Paralelamente, a tradição poética mais antiga da Bíblia hebraica, como o cântico de Débora em Juízes 5:4, preserva vestígios dessa mesma geografia religiosa ao descrever Yahweh emergindo de Seir e marchando desde os campos de Edom. A convergência entre epigrafia egípcia e memória textual sugere que a figura de Yahweh não se origina como divindade nacional de Israel, mas como entidade regional posteriormente apropriada. Esse deslocamento evidencia um estágio inicial no qual o culto a Yahweh coexistia com outras tradições religiosas sem exclusividade teológica, refletindo um ambiente profundamente plural.
No contexto cananeu mais amplo, estruturado em torno de divindades como El e Asherah, a religião apresentava uma organização hierárquica consolidada, amplamente documentada nos textos de Ugarit. Esses registros revelam um sistema politeísta no qual epítetos, atributos e funções divinas eram compartilhados e transferíveis. A ausência de Yahweh nesses textos reforça sua posterior incorporação ao sistema religioso local, possivelmente mediante processos de assimilação e ressignificação. Com o tempo, atributos tradicionalmente associados a El e a outras divindades foram progressivamente atribuídos a Yahweh, indicando um fenômeno de convergência teológica e adaptação cultural.
Evidências arqueológicas adicionais, como as inscrições de Kuntillet Ajrud, mencionam explicitamente “Yahweh e sua Asherah”, sugerindo a persistência de práticas religiosas não monoteístas mesmo em contextos já vinculados ao culto yahwista. Tais dados indicam que a exclusividade de Yahweh é uma construção tardia, sendo o resultado de reformas religiosas promovidas, entre outros, pelo rei Josias no século VII a.C., quando se intensificam esforços de centralização cultual em Jerusalém. Ainda assim, vestígios materiais como estatuetas, selos e altares apontam para a continuidade de práticas sincréticas, revelando uma dissociação entre discurso oficial e religiosidade popular.
A consolidação do monoteísmo israelita ocorre, de maneira mais definida, no contexto do exílio babilônico após 586 a.C., quando a elite de Judá, privada de território e templo, reformula sua identidade religiosa.
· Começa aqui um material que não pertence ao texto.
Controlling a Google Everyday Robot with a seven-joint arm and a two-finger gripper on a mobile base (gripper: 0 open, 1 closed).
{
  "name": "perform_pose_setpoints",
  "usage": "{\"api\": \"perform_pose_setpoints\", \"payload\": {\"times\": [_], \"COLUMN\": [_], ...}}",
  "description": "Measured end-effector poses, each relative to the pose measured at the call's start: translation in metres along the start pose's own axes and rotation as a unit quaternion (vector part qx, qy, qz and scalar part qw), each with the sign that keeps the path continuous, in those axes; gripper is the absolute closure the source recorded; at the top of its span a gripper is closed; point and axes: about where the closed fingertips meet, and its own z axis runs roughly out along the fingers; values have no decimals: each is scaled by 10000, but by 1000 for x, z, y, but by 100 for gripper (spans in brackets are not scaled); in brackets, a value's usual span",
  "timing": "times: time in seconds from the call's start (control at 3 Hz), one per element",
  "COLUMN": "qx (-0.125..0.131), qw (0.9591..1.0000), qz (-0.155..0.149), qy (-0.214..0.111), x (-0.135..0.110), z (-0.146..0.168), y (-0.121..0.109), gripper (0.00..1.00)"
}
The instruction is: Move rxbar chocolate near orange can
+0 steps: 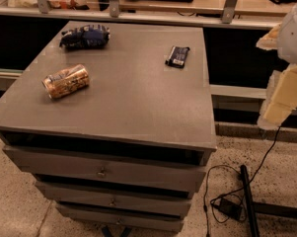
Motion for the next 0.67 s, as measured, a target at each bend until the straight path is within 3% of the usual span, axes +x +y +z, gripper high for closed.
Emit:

Nesse processo, Yahweh é elevado de divindade regional a entidade universal, absorvendo atributos de diferentes tradições e sendo reinterpretado à luz de novas necessidades teológicas e políticas. A documentação histórica e arqueológica, incluindo a Estela de Mesa, confirma que o culto a Yahweh já possuía relevância política nos séculos IX e VIII a.C., especialmente no reino do norte, antes de sua universalização posterior. O monoteísmo, nesse sentido, emerge não como ponto de partida, mas como resultado de um processo histórico complexo, marcado por sincretismo, reformulação e adaptação cultural.
Referências Bibliográficas
SMITH, Mark S. The Early History of God: Yahweh and the Other Deities in Ancient Israel. 2. ed. Grand Rapids: Eerdmans, 2002.
FLEMING, Daniel E. Yahweh Before Israel: Glimpses of History in a Divine Name. Cambridge: Cambridge University Press, 2020.
DEVER, William G. Did God Have a Wife? Archaeology and Folk Religion in Ancient Israel. Grand Rapids: Eerdmans, 2005.